**WORK TO COMPLETE**
Show every line of the records below that contains the word "could".

**Saved data entries**
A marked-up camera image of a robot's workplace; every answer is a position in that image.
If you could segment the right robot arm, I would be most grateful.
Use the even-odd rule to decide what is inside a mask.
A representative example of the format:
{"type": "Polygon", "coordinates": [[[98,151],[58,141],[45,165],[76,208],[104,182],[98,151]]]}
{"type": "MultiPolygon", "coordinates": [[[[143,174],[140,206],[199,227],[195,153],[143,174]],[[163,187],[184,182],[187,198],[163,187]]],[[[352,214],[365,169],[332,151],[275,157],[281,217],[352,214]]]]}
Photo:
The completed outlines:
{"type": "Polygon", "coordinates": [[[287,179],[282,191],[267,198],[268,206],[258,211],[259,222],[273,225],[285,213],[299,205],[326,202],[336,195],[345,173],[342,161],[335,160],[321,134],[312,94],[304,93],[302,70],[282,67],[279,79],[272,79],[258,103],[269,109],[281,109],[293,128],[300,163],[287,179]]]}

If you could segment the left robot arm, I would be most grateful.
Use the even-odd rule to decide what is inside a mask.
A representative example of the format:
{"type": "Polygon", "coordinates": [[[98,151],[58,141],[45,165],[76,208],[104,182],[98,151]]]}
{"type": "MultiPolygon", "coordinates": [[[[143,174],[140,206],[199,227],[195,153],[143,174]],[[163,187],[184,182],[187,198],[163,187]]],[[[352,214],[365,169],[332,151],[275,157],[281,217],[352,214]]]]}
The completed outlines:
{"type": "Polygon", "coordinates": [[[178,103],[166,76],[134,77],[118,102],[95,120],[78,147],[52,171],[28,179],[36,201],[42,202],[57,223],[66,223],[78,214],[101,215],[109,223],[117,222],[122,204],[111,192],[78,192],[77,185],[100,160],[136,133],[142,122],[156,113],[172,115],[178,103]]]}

**SOLUTION**
If you could segment the right robot arm, I would be most grateful.
If you could segment the left robot arm, I would be most grateful.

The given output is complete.